- **WHAT IS EXPECTED**: Scan the listing and copy each line where the word "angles" is present.

- **INFORMATION SUPPLIED**:
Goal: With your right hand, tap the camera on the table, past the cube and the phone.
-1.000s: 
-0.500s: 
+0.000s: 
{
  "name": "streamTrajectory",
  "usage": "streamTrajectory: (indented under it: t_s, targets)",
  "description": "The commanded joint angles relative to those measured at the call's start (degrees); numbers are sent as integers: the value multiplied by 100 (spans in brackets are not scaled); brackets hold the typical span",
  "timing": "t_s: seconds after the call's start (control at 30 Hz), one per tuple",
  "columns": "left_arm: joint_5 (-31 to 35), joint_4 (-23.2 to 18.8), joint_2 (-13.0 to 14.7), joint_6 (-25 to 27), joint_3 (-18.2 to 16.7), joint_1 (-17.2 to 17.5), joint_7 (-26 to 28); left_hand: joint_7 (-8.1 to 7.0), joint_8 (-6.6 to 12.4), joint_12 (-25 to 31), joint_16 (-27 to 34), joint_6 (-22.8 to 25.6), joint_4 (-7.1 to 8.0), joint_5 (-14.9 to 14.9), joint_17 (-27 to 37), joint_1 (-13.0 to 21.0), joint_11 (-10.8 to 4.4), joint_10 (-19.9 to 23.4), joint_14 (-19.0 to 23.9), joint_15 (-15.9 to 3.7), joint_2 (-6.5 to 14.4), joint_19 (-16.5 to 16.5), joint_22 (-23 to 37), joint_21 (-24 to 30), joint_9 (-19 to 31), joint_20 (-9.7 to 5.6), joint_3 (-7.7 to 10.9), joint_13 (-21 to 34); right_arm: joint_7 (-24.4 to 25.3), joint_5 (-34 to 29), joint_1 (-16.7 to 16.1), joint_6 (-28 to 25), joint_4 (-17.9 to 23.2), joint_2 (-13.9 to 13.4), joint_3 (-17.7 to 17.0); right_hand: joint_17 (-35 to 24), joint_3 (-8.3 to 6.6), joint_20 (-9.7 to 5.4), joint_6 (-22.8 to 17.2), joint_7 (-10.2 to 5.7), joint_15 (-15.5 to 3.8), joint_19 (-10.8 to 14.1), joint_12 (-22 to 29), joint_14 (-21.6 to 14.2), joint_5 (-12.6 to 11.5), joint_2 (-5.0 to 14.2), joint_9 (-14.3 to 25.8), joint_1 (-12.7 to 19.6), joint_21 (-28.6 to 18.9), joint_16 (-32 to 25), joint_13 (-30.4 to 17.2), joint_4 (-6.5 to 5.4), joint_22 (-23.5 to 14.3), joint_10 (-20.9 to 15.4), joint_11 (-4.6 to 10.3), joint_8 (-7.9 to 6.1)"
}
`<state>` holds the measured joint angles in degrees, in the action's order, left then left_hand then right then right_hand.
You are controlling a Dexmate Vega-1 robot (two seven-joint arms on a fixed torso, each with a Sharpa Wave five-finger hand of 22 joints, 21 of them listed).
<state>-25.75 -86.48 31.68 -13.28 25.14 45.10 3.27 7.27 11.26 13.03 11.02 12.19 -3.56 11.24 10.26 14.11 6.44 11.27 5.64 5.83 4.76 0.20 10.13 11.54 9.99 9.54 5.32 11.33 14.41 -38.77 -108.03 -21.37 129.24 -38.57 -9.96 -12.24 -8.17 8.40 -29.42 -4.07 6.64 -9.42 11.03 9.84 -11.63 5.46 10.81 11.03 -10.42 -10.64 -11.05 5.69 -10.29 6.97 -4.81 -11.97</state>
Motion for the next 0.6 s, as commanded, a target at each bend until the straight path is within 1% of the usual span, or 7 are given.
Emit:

- **TASK SOLUTION**:
  "description": "The commanded joint angles relative to those measured at the call's start (degrees); numbers are sent as integers: the value multiplied by 100 (spans in brackets are not scaled); brackets hold the typical span",
`<state>` holds the measured joint angles in degrees, in the action's order, left then left_hand then right then right_hand.

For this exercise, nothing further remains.